MERCE CUNNINGHAM AND THE STOP BUTTON
I once found myself in a lift with Merce Cunningham and John Cage. Four of us, (I was with Alexander Roy at the time) were rising sedately in a small metal box from the stage door level of Théatre des Champs Elysées to the upper floors. I was tempted to secretly push the ‘STOP’ button and compel them to settle down for an extended discussion into ‘what’s it all about’. However, I was really too fascinated observing these two ‘monstres sacrés’ of the international world of music and dance at such close quarters to take any such action. I didn’t recognise them at first – two slim, demurely dressed, ordinary looking men talking very quietly in soft American accents. But as I had been present at the performance of the evening before in the same theatre, it soon became obvious to me that here we were in the presence of the creators, the acclaimed revolutionaries and major inventors of music and dance of our time.
The performance had been exciting. It was during the 1970’s and the Merce Cunningham Dance Company had been enticed across the River Seine from the Left-Bank theatre where they usually played to a relaxed, mainly student, audience. Now they faced exposure in the hallowed gloom of the Théatre des Champs Elysees, situated as it is, in one of the most elite streets in Paris, the Avenue Montaigne, home to the Hotel George V and the houses of Dior, Balmain, etc. The climax of the programme was a ballet everyone must remember, music by John Cage and design by Rauschenberg, or was it Jasper Johns ? Anyway, the large stage was empty apart from a row of oversize electric fans and I seem to remember silver balloons, filled with helium, bouncing and floating through the wind created by the fans. The ‘music’ was ‘played’ by Cage and an assistant, the orchestra pit having been emptied to accommodate their electrical equipment, desks and tables, banks of knobs and yards of cable snaking around them; a huge grand piano had been bared to expose its strings which were plucked and banged, all at ear-shattering sound levels. The dancers did what they usually do in a Cunningham ballet; the arrangements of the entrances and exits as well as the casting all being decided upon by pulling pieces of paper containing their instructions from a box shortly before the start. The dancers themselves were a deliberately motley bunch, from the gawky
Valda Setterfield ( later to become another New York icon ) to the beautiful and impressive Carolyn Brown, who, to my mind, saved every performance with her finely trained body and her professionalism.

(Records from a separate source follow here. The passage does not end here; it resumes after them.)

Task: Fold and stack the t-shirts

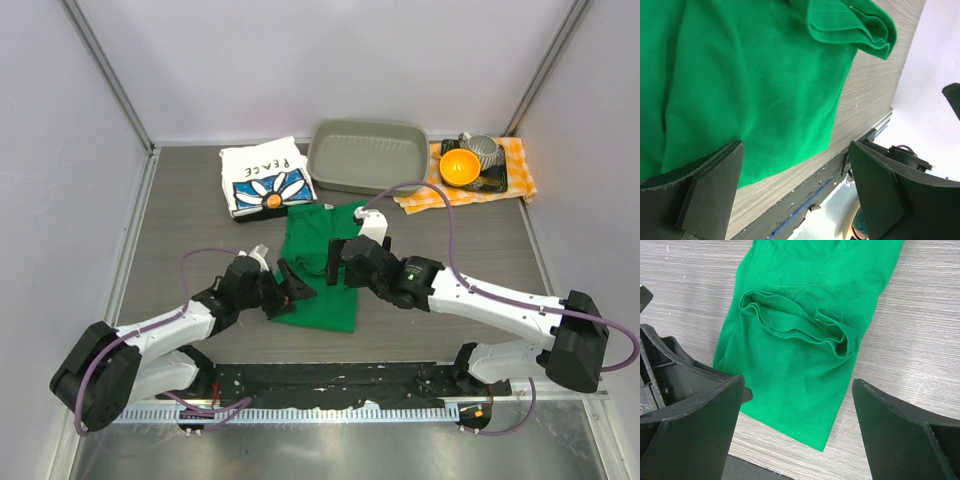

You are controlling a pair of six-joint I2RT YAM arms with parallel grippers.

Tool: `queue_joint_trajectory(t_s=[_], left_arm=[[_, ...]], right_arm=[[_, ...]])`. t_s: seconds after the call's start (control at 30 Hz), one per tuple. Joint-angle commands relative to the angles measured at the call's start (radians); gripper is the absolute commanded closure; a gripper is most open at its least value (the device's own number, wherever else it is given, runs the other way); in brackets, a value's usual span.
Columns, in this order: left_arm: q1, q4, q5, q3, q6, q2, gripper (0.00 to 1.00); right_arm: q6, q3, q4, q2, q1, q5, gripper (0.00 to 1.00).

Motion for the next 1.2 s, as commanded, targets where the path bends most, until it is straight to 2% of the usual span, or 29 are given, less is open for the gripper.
queue_joint_trajectory(t_s=[0.0,0.17,0.37,0.63,0.9,1.17], left_arm=[[-0.007,-0.014,-0.054,-0.023,0.035,0.004,0.1],[-0.007,-0.036,-0.09,-0.051,0.045,-0.005,0.1],[-0.01,-0.044,-0.112,-0.091,0.034,-0.028,0.11],[-0.015,-0.111,-0.139,-0.103,0.031,-0.105,0.11],[-0.013,-0.136,-0.139,-0.102,0.025,-0.137,0.11],[-0.015,-0.136,-0.145,-0.115,0.022,-0.16,0.11]], right_arm=[[-0.003,0.035,0.022,-0.021,-0.005,0.0,0.05],[0.045,0.035,0.115,0.051,-0.008,-0.078,0.05],[0.155,0.047,0.256,0.178,-0.016,-0.242,0.04],[0.226,0.088,0.324,0.312,-0.045,-0.337,0.03],[0.243,0.099,0.371,0.409,-0.079,-0.361,0.04],[0.18,0.157,0.399,0.487,-0.145,-0.304,0.05]])
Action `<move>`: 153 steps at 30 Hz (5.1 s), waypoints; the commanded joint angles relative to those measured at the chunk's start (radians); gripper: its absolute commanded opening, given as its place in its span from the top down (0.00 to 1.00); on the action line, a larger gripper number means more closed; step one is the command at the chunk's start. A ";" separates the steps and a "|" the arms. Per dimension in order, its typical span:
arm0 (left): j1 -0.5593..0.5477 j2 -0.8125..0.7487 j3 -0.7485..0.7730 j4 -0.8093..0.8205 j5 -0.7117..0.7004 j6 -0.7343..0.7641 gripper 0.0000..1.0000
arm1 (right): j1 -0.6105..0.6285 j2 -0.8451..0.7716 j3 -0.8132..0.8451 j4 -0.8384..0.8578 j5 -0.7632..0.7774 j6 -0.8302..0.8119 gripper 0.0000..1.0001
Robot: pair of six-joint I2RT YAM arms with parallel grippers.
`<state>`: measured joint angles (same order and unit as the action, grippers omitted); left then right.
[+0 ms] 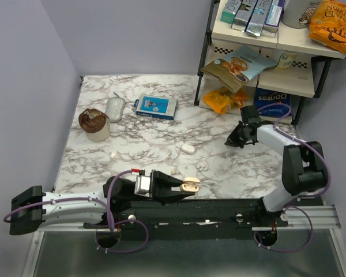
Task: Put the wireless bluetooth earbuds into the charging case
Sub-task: Adjust the earbud at the center of the board.
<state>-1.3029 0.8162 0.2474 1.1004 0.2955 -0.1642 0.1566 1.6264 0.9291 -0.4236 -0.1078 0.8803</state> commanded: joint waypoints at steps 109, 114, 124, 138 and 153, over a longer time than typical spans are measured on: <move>-0.026 -0.023 0.001 -0.151 -0.383 0.000 1.00 | 0.440 -0.289 -0.270 0.315 0.261 0.100 0.99; -0.025 -0.034 -0.002 -0.163 -0.374 -0.005 1.00 | 0.436 -0.247 -0.266 0.292 0.281 0.023 0.99; -0.025 -0.020 0.004 -0.183 -0.363 -0.005 1.00 | 0.400 -0.142 -0.263 0.299 0.304 -0.035 0.99; -0.025 0.037 0.020 -0.155 -0.363 0.014 1.00 | 0.284 -0.158 -0.236 0.342 0.307 -0.179 0.99; -0.025 0.015 0.009 -0.175 -0.378 0.019 1.00 | 0.290 -0.277 -0.340 0.355 0.181 -0.143 0.99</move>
<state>-1.3224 0.8322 0.2539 0.9096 -0.0673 -0.1566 0.4374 1.3457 0.6422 -0.0982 0.1287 0.7021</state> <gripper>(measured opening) 0.363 0.012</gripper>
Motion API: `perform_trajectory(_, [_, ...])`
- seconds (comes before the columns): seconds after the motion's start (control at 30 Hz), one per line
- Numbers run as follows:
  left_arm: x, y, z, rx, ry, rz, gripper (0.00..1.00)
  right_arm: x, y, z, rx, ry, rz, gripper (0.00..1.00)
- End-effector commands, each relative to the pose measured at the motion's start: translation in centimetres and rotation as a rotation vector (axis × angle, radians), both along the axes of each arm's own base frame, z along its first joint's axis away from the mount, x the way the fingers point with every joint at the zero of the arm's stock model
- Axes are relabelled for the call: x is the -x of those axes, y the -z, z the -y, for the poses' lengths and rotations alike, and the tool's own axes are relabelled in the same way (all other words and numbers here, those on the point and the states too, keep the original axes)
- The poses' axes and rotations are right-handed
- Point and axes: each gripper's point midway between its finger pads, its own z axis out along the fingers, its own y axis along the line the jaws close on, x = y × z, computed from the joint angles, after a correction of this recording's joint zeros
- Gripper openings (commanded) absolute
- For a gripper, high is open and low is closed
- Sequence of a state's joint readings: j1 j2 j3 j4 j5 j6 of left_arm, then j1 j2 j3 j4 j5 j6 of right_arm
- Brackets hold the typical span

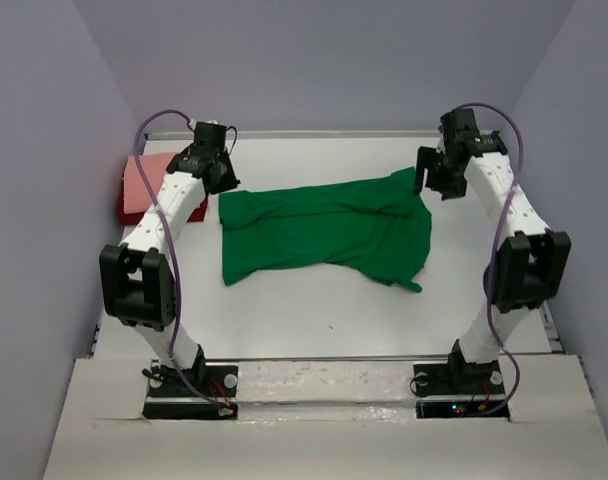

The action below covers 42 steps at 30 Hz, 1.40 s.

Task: Fold and stack the t-shirts
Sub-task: Fold the tshirt

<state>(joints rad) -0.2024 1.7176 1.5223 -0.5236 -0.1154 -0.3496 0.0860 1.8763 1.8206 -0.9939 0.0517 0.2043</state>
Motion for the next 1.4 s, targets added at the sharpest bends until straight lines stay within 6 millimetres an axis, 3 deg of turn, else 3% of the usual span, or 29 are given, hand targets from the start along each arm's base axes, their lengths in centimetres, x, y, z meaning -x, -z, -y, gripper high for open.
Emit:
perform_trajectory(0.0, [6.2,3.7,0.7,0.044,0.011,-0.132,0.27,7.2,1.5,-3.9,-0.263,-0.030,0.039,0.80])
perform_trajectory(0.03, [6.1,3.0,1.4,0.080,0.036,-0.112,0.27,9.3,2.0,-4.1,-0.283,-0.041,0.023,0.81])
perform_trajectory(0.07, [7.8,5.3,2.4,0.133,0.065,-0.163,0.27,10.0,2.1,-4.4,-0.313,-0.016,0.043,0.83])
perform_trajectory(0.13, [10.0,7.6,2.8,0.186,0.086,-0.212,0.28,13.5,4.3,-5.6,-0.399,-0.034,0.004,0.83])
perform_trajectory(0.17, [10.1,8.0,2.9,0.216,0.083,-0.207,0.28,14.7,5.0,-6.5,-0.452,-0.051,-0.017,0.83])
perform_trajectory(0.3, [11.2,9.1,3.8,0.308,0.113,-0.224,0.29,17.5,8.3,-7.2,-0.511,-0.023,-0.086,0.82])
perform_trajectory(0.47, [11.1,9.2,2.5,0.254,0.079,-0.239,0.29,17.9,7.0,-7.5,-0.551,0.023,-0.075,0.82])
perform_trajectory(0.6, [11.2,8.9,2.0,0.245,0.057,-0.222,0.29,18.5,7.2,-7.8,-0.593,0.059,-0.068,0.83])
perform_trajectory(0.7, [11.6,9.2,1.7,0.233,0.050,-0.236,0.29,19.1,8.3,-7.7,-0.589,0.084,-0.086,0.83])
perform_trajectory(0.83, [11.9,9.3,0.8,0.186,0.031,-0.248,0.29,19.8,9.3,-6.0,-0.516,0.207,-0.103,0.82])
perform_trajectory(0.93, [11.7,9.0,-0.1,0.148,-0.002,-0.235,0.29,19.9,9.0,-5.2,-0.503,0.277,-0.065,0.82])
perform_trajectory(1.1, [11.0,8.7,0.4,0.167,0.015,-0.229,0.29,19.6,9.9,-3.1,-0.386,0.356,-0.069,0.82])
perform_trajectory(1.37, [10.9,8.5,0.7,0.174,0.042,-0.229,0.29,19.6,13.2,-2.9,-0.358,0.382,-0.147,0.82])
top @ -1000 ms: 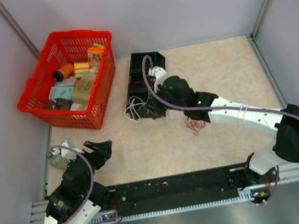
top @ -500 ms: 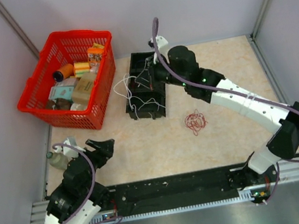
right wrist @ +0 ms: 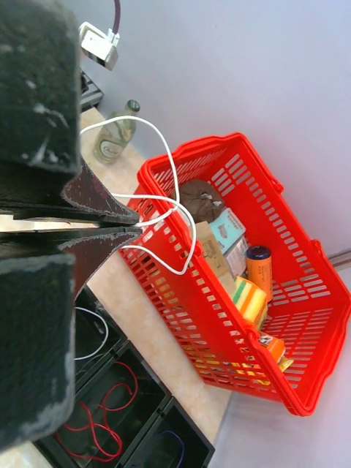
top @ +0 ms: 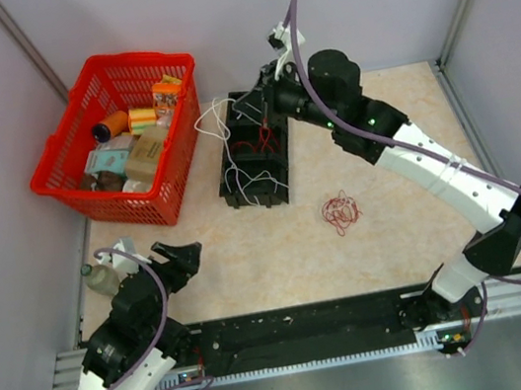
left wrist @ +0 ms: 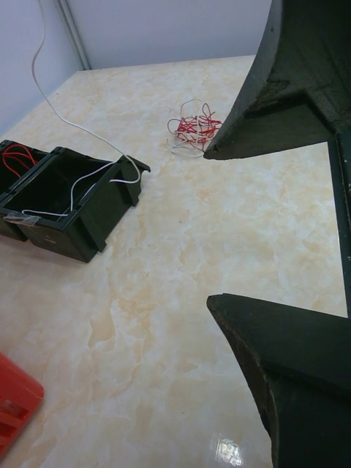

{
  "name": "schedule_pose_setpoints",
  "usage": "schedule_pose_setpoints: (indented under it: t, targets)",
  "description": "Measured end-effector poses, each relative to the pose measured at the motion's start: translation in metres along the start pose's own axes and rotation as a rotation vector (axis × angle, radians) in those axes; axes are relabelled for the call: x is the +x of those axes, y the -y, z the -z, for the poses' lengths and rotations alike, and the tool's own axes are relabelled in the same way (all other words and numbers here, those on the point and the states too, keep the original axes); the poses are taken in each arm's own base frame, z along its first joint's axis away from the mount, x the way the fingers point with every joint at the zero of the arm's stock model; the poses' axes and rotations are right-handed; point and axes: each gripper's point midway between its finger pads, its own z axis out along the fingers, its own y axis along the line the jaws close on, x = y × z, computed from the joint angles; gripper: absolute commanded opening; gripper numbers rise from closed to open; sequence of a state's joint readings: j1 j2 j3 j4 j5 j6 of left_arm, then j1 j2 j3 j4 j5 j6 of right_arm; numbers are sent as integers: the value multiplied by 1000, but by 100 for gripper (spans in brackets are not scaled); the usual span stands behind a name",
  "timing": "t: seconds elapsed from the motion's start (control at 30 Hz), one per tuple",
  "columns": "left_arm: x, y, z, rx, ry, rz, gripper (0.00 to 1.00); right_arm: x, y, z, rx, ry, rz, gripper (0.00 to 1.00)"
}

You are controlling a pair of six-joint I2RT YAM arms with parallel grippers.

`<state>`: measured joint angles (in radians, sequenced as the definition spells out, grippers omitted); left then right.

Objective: Untangle the cables

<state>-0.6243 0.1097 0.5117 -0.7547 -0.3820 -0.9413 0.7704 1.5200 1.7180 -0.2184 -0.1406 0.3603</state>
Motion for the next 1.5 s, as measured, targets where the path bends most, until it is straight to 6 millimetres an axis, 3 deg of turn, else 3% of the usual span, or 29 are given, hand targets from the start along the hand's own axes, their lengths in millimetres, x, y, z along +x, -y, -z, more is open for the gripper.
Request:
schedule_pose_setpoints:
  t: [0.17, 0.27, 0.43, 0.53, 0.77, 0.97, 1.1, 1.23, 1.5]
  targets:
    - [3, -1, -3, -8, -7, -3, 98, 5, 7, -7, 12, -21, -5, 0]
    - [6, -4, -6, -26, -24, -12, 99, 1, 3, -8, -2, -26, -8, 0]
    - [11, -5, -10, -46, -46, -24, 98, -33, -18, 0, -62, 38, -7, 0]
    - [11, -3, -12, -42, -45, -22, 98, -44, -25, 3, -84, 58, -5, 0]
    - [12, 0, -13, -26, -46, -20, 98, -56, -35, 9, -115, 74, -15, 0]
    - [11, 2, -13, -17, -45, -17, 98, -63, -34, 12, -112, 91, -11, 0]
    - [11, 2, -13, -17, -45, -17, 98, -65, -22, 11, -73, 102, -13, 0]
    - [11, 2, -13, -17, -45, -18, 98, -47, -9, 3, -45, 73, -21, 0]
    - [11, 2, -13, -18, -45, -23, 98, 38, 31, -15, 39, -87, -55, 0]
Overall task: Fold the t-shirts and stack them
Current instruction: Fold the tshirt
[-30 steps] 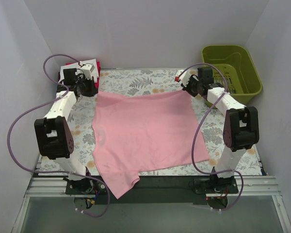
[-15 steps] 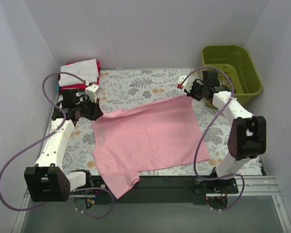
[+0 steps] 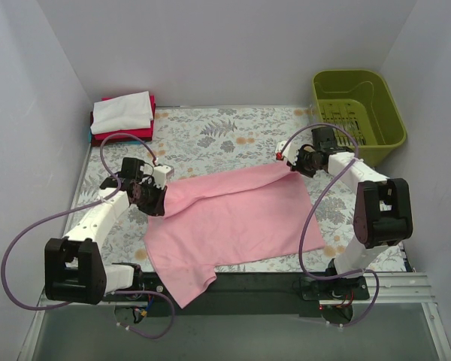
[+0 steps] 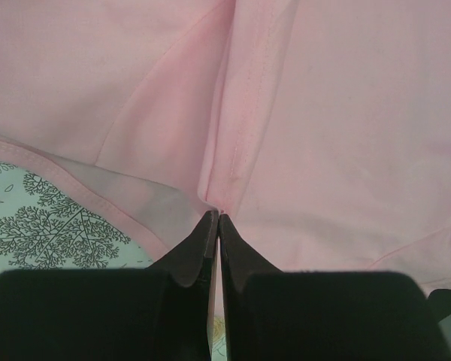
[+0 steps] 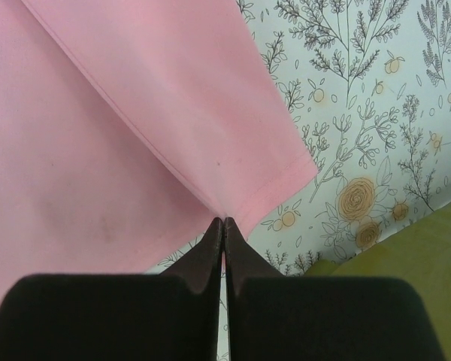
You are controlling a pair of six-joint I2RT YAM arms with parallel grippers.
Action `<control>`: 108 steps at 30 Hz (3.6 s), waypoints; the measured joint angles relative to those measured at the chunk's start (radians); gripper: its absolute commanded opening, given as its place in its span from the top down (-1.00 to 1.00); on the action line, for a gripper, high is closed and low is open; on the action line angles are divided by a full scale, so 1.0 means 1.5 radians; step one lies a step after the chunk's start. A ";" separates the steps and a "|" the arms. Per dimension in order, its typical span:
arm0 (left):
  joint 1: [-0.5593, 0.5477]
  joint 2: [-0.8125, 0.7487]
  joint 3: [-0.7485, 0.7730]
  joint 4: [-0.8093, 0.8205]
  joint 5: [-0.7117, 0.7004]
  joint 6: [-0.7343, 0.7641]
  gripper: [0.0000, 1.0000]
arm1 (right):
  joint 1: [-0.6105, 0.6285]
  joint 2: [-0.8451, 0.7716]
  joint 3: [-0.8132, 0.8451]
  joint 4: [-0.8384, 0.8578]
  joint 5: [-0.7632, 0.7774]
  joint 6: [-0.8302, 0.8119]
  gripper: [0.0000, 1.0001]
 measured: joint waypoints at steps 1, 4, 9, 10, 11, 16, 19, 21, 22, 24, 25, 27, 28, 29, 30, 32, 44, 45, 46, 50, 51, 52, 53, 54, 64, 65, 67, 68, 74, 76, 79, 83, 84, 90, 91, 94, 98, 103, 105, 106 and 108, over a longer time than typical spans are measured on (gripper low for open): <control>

Cunningham was, of course, omni-present: skipping and hopping on and offstage, twitching his legs and his arms in a manner resembling nothing less than a demented, middle-aged pixie. At one point, the stage otherwise empty, he started running on the spot. The audience could no longer restrain themselves: ‘Allez, Merce’, ‘Allez, allez, plus vite’, the shouts came, soon followed by whistles and catcalls. This was countered by ‘shushes’ and ‘bravos’ from another side of the auditorium. The noise from the orchestra pit joined in the battle with squeaks and squawks, pings and plonks. I found it truly exciting. No real Cunningham fan, I had to admit this was a real achievement to rouse a blasé and sophisticated audience to this level of excitement. History was remaking itself in this very same theatre which had witnessed the premiere of Nijinsky and Stravinsky’s Sacre du Printemps and a very similar Parisian reception in 1913. Parisian audiences have loved this sort of event ever since Diaghilev commanded Jean Cocteau ‘Etonnes-moi’ -challenging him to astound him with his newest outrageous ideas for revolutionary theatre. Paris has always wanted to be astonished and astounded, shocked and delighted-preferably all at the same time- by the newest ideas.
Thinking of all this in the lift, I became aware of the two men’s conversation. How excited they must be, I thought, to have achieved this summit of a Parisian reception, to have new audiences question the very nature of their dance and music: some to welcome their innovation so enthusiastically and others to challenge their audacity. But no, the two quiet Americans were depressed, were disappointed, they were left dismayed by the reaction. I longed to interrupt their intense conversation. Had they been so surprised by last night’s audience? Were they shocked that a major European capital city would be so divided in its’ reaction? Did they find this challenging? Disrespectful ? Irreverent ? But surely….? And then they arrived at their destination and quietly disappeared out of the lift – and I missed my chance with the STOP button.